*DATA FOR THE TASK*
+ + + +

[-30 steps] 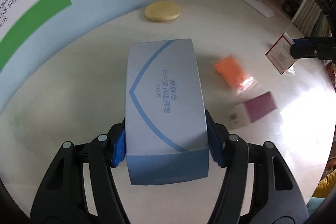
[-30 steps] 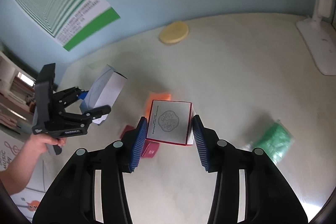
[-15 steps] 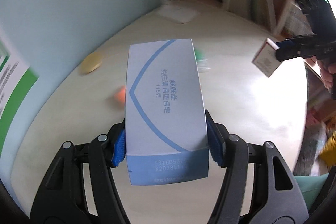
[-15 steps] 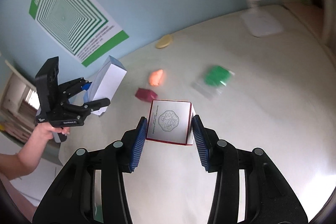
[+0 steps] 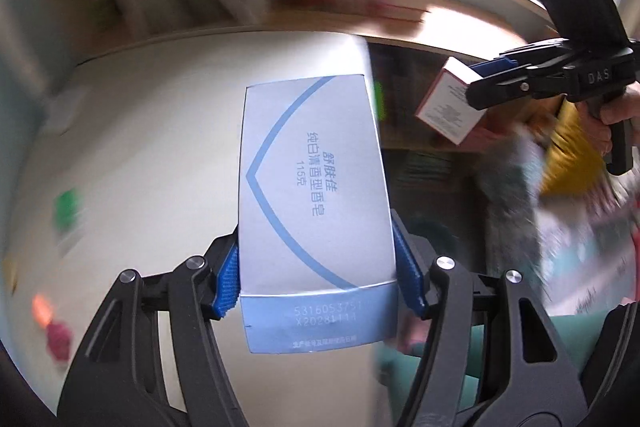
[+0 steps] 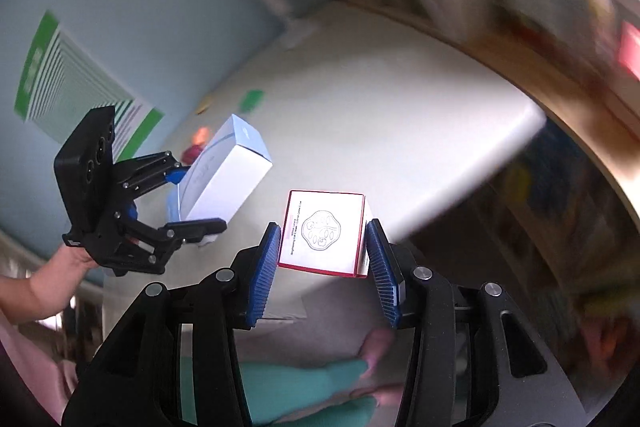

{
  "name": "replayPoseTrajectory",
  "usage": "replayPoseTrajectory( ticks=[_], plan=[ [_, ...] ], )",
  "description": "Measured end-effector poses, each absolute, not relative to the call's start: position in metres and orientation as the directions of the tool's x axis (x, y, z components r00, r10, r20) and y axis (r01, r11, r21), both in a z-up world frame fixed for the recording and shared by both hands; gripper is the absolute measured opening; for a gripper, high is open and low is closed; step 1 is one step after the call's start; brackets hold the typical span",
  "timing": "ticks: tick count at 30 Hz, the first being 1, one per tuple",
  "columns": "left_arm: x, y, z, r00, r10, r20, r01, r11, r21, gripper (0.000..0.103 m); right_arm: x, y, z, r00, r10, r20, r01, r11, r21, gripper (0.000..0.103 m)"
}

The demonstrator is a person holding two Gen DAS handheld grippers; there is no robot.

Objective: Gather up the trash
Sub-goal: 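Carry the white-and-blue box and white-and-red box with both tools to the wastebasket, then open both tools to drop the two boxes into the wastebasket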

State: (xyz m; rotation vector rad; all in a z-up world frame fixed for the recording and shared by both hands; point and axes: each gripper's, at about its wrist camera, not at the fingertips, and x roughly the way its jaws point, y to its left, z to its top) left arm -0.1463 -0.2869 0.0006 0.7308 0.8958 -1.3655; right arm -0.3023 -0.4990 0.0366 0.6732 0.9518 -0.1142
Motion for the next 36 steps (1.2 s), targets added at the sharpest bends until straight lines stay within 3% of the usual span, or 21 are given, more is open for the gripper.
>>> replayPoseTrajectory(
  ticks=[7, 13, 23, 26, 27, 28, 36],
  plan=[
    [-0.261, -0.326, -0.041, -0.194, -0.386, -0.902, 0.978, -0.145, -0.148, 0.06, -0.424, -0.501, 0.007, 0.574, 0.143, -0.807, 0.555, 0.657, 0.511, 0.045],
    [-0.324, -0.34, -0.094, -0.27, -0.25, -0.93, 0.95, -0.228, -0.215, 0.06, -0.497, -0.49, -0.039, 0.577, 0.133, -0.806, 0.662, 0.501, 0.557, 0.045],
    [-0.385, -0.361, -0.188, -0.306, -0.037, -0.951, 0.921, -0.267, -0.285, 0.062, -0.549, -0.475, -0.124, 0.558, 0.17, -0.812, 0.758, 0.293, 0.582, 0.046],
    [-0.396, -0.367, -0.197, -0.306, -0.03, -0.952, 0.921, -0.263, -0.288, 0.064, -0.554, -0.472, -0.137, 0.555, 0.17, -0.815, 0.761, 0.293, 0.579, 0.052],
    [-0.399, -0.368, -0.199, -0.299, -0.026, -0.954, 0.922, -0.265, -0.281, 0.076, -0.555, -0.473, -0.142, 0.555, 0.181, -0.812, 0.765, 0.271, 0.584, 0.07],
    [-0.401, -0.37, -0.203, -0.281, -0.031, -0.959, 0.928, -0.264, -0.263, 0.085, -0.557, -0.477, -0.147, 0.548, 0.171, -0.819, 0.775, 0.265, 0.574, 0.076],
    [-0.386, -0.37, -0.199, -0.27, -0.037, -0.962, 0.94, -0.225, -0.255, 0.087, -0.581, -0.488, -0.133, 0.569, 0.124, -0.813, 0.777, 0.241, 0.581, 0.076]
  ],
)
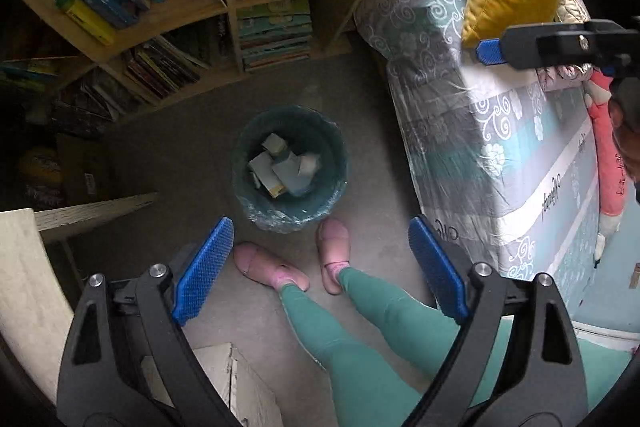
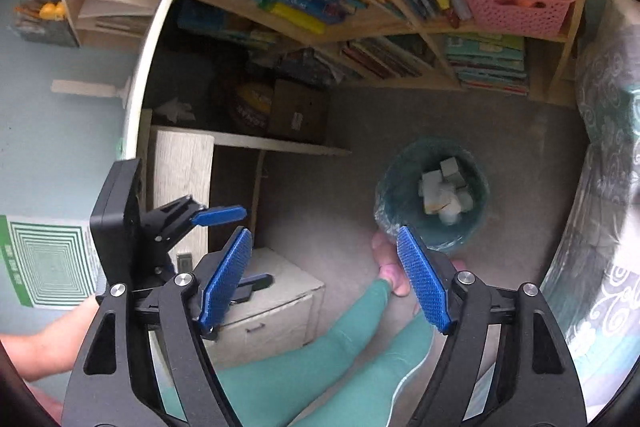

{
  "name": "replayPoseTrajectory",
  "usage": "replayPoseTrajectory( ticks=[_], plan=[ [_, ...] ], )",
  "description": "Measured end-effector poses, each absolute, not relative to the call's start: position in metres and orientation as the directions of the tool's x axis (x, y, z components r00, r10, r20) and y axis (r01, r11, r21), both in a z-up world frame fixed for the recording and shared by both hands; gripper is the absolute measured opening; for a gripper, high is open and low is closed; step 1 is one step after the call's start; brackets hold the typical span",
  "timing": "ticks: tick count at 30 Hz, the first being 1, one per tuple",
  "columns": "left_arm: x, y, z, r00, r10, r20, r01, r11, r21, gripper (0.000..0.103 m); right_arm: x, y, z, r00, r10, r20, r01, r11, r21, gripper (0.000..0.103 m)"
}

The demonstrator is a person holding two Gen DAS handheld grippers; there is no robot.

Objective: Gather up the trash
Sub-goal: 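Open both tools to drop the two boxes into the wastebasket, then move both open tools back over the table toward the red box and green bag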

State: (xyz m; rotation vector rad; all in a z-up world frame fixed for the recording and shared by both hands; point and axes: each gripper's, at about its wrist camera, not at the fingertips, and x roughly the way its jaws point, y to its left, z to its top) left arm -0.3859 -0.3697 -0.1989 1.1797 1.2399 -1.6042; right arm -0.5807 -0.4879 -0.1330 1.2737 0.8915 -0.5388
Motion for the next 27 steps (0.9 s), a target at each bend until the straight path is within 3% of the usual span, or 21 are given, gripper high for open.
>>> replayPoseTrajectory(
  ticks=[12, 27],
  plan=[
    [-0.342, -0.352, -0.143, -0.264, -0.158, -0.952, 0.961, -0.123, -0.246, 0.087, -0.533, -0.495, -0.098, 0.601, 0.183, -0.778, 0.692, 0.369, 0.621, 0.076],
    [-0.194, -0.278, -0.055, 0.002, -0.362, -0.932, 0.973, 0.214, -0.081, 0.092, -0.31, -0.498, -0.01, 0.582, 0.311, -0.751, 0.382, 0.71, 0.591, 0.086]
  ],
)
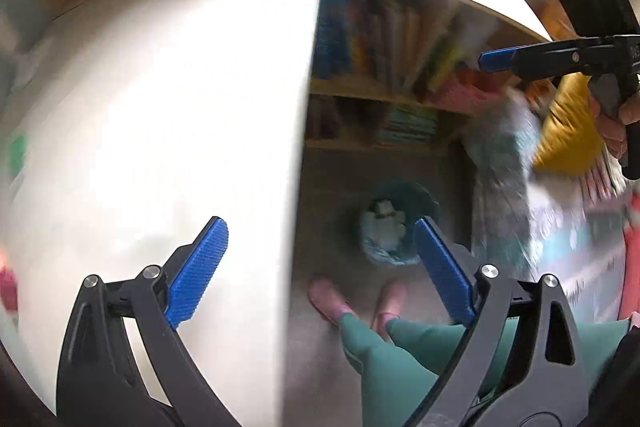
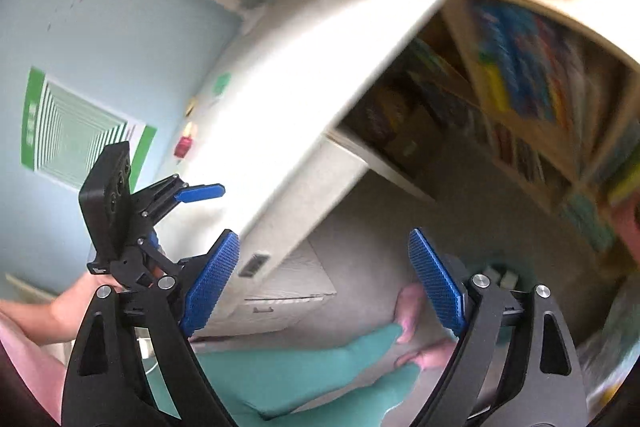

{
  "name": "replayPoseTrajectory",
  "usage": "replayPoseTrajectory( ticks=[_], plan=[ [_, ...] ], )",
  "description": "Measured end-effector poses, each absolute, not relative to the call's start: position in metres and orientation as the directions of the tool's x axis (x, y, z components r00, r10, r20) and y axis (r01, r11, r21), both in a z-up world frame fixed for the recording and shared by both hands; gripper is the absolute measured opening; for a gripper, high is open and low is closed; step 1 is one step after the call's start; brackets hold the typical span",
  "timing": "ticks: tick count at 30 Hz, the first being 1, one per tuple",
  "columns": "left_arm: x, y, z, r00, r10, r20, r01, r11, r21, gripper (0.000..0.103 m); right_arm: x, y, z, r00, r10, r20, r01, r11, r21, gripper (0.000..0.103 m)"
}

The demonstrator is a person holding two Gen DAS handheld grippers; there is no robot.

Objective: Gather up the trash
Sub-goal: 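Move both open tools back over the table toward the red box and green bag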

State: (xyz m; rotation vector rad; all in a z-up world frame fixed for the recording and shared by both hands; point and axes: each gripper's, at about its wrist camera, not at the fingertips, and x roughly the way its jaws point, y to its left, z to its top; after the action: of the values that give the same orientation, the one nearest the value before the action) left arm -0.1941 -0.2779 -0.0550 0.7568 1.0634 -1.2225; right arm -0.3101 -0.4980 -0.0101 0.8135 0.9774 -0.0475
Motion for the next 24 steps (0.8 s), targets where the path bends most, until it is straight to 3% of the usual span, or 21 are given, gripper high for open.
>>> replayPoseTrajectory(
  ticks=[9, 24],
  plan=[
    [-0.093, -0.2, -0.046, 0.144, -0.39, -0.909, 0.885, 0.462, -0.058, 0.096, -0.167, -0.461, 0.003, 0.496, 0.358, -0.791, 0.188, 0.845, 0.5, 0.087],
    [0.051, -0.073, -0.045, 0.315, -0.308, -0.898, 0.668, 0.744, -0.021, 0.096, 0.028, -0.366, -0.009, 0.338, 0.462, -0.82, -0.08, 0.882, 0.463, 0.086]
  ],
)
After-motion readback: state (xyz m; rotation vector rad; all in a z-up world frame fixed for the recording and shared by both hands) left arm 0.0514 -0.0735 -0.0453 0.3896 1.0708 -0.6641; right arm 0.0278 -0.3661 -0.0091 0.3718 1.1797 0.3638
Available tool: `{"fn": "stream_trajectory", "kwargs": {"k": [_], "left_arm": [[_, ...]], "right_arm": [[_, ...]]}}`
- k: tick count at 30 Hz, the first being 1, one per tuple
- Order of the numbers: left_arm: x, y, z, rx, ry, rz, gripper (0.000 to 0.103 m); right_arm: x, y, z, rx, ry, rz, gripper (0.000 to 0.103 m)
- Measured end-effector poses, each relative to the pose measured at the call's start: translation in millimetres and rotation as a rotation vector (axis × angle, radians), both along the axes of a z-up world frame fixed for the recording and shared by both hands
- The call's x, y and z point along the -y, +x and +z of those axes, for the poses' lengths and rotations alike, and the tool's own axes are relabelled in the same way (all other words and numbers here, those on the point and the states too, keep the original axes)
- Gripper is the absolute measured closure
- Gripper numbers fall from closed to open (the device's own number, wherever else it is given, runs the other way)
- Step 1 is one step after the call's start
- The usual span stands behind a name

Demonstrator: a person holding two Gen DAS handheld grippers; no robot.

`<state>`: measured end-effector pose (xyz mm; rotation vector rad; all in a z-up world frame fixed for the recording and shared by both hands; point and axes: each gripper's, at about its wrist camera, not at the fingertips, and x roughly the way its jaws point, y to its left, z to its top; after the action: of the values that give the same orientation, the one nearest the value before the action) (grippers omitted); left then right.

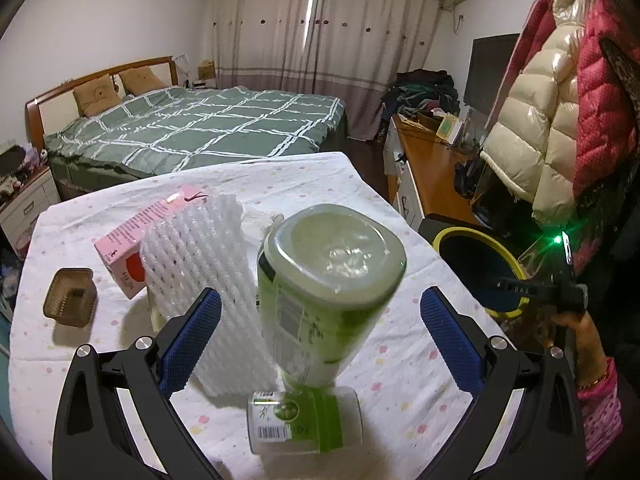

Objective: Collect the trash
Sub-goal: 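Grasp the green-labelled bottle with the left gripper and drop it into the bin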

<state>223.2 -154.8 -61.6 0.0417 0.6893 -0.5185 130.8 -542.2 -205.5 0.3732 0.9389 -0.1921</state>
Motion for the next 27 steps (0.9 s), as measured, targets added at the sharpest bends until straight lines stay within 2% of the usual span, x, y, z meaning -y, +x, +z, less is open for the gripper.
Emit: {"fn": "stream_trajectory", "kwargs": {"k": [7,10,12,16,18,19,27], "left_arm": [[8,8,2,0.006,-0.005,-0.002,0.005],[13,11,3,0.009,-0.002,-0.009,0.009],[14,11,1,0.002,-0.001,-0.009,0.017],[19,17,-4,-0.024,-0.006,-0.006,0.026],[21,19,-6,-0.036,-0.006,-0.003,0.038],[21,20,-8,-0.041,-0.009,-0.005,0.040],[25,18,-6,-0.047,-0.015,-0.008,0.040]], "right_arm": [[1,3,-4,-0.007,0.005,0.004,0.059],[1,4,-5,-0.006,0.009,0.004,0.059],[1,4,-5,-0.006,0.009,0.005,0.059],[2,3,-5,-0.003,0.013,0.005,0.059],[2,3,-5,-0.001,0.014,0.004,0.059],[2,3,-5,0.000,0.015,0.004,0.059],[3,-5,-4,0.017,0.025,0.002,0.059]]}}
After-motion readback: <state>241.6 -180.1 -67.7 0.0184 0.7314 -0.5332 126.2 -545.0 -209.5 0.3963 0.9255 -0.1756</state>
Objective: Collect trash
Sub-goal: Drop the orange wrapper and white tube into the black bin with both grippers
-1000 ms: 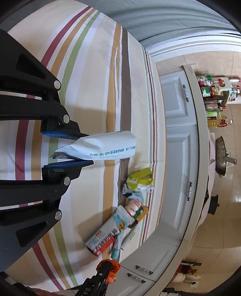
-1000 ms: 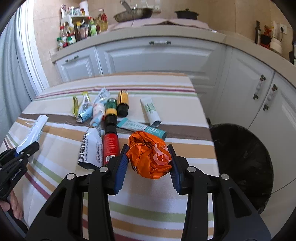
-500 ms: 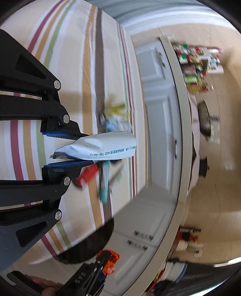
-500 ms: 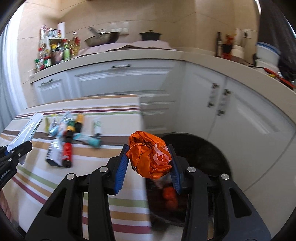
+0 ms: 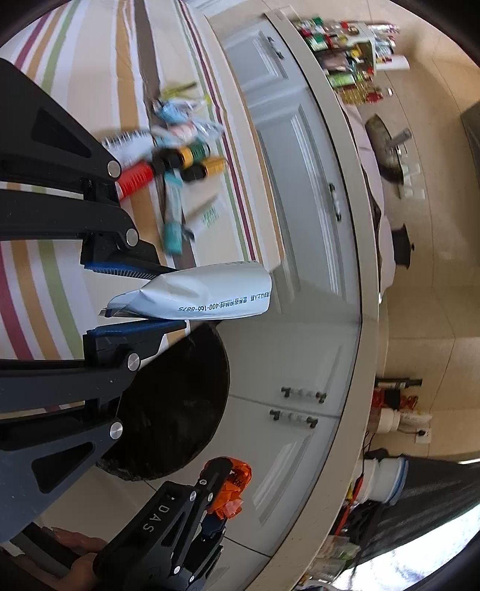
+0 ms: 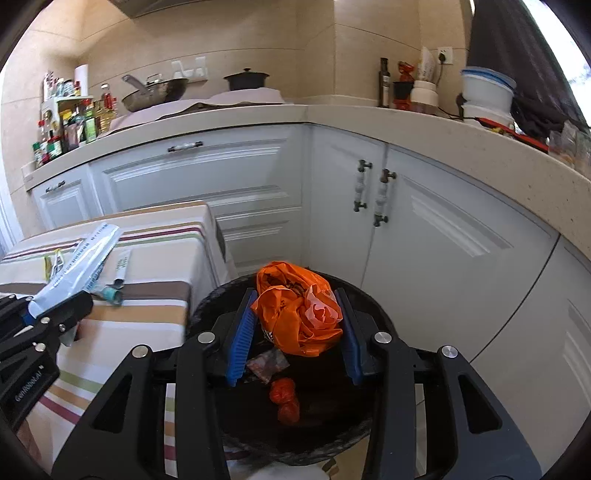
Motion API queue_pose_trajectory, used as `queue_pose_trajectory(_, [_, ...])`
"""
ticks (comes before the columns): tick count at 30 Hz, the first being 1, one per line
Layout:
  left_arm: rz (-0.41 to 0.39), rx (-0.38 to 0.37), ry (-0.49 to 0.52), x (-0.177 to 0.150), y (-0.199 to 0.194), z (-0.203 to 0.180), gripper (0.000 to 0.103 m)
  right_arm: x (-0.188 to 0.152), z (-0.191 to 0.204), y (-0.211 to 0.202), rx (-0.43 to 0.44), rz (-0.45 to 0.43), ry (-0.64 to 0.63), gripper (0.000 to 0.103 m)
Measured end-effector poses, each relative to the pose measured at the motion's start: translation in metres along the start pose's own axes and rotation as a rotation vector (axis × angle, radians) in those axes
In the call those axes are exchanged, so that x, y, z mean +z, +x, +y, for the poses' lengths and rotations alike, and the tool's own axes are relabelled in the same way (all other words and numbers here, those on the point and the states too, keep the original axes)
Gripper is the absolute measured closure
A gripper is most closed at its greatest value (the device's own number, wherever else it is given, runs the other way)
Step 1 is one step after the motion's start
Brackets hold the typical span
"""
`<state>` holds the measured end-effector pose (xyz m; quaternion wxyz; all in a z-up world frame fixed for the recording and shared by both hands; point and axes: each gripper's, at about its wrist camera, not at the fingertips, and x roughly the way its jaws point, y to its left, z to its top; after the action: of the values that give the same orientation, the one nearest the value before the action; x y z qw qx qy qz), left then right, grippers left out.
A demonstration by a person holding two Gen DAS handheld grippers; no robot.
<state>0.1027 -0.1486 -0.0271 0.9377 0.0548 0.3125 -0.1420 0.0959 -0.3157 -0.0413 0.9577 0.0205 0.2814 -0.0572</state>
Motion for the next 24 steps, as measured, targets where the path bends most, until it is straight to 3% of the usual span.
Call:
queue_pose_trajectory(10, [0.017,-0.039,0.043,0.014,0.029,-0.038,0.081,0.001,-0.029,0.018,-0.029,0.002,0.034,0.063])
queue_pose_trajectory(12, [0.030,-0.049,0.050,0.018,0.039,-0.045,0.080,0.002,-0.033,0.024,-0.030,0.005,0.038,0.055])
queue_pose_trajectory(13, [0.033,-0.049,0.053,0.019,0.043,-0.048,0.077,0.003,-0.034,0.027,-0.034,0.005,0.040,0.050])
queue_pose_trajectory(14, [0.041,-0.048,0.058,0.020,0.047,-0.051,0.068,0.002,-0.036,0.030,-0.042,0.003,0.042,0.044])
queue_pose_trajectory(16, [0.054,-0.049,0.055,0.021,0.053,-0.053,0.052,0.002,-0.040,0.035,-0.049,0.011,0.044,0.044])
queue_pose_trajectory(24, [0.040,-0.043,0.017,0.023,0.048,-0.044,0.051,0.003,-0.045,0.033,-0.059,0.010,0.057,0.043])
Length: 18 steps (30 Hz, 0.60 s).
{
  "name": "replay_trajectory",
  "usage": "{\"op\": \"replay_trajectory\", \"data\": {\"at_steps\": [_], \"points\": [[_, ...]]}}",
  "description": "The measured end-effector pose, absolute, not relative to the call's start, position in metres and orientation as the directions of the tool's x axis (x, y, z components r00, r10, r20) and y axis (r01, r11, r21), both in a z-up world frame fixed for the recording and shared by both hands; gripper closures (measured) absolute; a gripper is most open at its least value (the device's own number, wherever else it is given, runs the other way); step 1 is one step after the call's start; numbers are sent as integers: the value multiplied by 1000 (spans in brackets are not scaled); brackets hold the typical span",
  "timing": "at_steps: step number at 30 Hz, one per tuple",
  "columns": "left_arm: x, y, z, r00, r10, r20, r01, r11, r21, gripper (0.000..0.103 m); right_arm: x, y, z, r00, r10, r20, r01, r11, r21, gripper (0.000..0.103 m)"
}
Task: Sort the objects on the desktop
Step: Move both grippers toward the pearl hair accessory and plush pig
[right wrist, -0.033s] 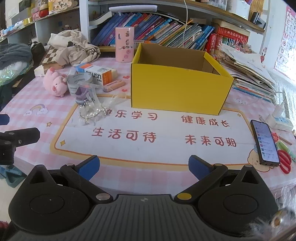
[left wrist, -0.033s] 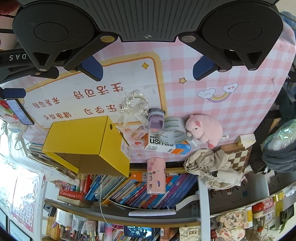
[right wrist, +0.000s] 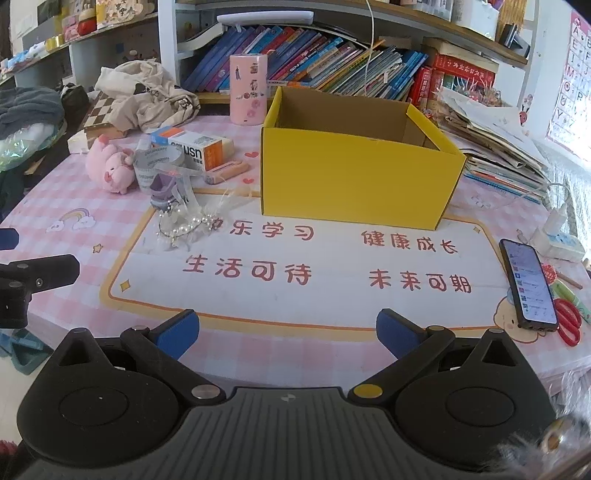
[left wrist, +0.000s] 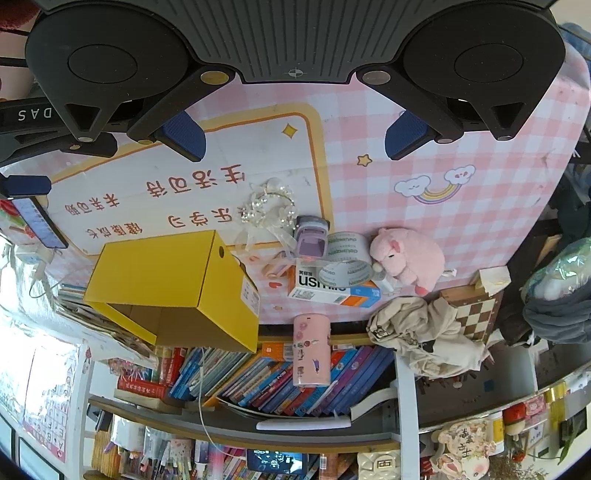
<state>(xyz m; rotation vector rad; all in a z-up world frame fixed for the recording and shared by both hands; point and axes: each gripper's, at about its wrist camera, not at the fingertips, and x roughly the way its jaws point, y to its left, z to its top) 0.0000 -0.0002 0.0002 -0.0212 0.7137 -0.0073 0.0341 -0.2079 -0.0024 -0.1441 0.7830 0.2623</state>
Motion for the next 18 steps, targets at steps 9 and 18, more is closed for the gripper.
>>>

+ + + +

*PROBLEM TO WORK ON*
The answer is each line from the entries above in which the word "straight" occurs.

*OUTPUT FOR THIS TASK*
Motion for the next 36 steps (1.2 s), targets added at the sharpest bends until straight lines stay within 3% of the usual span, or 21 are given, more is open for the gripper.
Motion for the next 27 steps (0.9 s), a target at each bend until the straight path is within 3% of the usual span, or 21 are given, gripper high for open.
Motion for the next 24 steps (0.8 s), targets where the path bends most, until it is straight to 3% of the usual span, or 21 are given, gripper high for open.
Motion for the next 27 steps (0.9 s), as measured, targets added at the sharpest bends until straight lines stay within 2% of the usual span, x, y, z meaning -y, +x, +z, less is open for the gripper.
Motion for the next 24 steps, as measured, targets where the path bends most, until it is straight to 3% of the usual span.

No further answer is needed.